[PROBLEM DESCRIPTION] Copy the listing below exactly, but skip the pictures.

━━━ INPUT DATA ━━━

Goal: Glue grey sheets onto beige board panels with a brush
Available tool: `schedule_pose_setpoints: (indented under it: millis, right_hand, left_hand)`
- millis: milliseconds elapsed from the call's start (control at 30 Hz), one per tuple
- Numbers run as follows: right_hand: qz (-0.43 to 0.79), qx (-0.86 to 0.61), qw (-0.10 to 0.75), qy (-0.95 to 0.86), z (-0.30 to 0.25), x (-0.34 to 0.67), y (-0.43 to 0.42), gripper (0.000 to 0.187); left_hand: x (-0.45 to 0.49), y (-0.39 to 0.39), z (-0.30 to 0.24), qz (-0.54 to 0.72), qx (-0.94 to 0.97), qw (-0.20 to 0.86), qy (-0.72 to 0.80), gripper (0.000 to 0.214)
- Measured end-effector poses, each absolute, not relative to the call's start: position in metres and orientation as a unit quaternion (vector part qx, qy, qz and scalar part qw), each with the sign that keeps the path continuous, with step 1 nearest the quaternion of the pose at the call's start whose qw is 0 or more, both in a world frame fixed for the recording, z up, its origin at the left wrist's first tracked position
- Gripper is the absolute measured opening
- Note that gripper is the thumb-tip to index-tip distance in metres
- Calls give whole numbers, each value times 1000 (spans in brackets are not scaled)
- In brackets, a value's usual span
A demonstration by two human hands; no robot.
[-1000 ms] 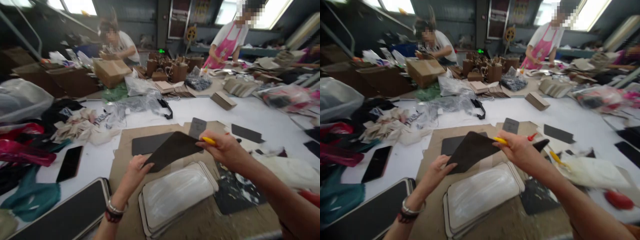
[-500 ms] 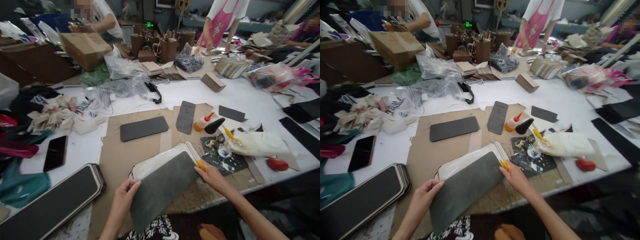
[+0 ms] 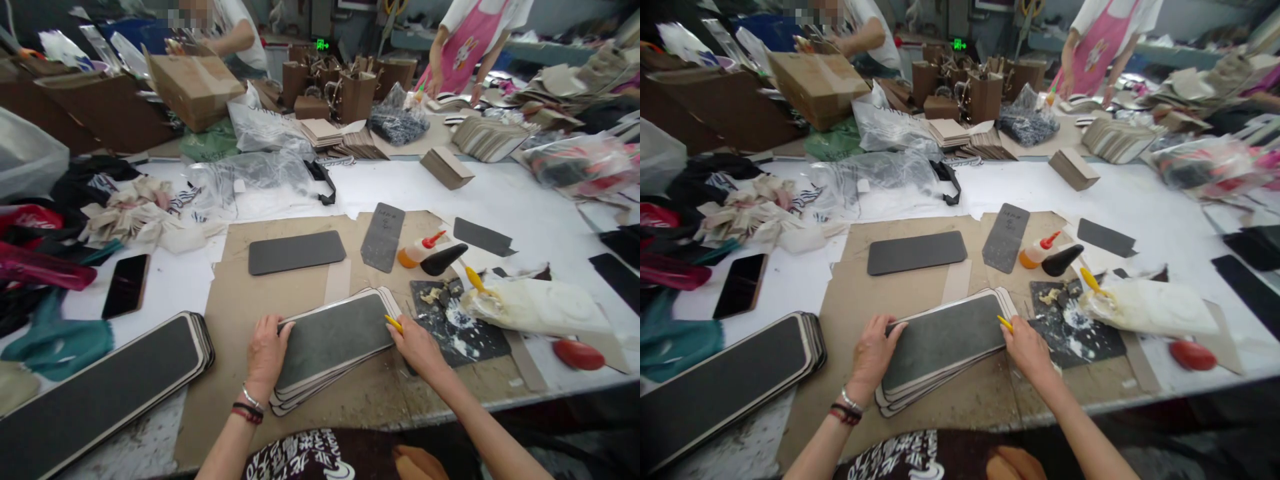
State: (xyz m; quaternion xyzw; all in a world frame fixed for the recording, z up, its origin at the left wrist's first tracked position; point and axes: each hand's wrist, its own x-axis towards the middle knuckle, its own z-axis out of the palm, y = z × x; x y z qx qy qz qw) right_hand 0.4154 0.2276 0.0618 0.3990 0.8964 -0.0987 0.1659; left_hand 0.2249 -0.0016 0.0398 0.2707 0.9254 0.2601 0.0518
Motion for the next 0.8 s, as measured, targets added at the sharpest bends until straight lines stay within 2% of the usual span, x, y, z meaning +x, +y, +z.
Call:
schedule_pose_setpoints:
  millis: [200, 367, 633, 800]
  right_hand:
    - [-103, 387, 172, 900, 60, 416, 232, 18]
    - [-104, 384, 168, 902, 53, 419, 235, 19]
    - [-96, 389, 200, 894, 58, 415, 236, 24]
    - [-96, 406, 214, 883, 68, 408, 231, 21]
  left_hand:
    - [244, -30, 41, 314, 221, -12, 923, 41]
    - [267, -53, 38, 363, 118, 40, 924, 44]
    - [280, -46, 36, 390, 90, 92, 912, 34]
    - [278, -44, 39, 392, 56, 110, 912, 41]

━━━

[ANSWER TO THIS EXERCISE]
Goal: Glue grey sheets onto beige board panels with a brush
Available tool: `schedule_pose_setpoints: (indented under it: millis, right_hand, left_hand)`
- millis: milliseconds elapsed from the call's start (control at 30 Hz), one per tuple
- Numbers run as follows: right_hand: qz (-0.43 to 0.79), qx (-0.86 to 0.61), qw (-0.10 to 0.75), qy (-0.95 to 0.86), z (-0.30 to 0.25), x (-0.34 to 0.67), y (-0.43 to 0.42), gripper (0.000 to 0.187); left_hand: x (-0.45 to 0.49), y (-0.39 to 0.39), z (-0.30 to 0.24), qz (-0.54 to 0.72), qx (-0.94 to 0.97), qw (-0.20 to 0.86), qy (-0.72 to 0.80), gripper (0.000 to 0.214)
- Measured end-effector poses, each absolute, not relative to the call's start: position in metres and orientation as a unit quaternion (vector part qx, qy, qz and scalar part qw), each with the sign that keeps the path continuous, with step 1 nearest the quaternion of the pose at the call's start whose qw is 0 or more, both in a world frame fixed for the recording, z up, its origin at the left wrist's first tracked position
- Gripper is the absolute measured opening
- Note that gripper is the thumb-tip to index-tip distance in metres
- Calls give whole numbers, each value times 1000 (spans in brackets are not scaled)
- In brackets, a value's usual span
A demonstration by two human hands; no robot.
[-1000 ms] 
[-500 ms] 
[+0 ms] 
State: (xyz m; quaternion xyzw; all in a world frame fixed for the recording, z up, its origin at the left wrist's first tracked position; point and axes: each hand's wrist, its own x-axis towards the middle knuckle, its own z-axis out of the palm, y = z × x; x y z qx qy qz qw) right_hand 0.4154 0.2276 0.0618 0.3990 0.8964 -0.0987 0.1659; left_hand 0.2249 -0.0016 0.0398 0.2707 0.9254 0.2601 0.0518
Motion for the next 0.8 s, as measured, targets added at the sharpest bends until straight lines stay within 2% of the usual span, x, y, z meaning +x, +y, +z.
Call:
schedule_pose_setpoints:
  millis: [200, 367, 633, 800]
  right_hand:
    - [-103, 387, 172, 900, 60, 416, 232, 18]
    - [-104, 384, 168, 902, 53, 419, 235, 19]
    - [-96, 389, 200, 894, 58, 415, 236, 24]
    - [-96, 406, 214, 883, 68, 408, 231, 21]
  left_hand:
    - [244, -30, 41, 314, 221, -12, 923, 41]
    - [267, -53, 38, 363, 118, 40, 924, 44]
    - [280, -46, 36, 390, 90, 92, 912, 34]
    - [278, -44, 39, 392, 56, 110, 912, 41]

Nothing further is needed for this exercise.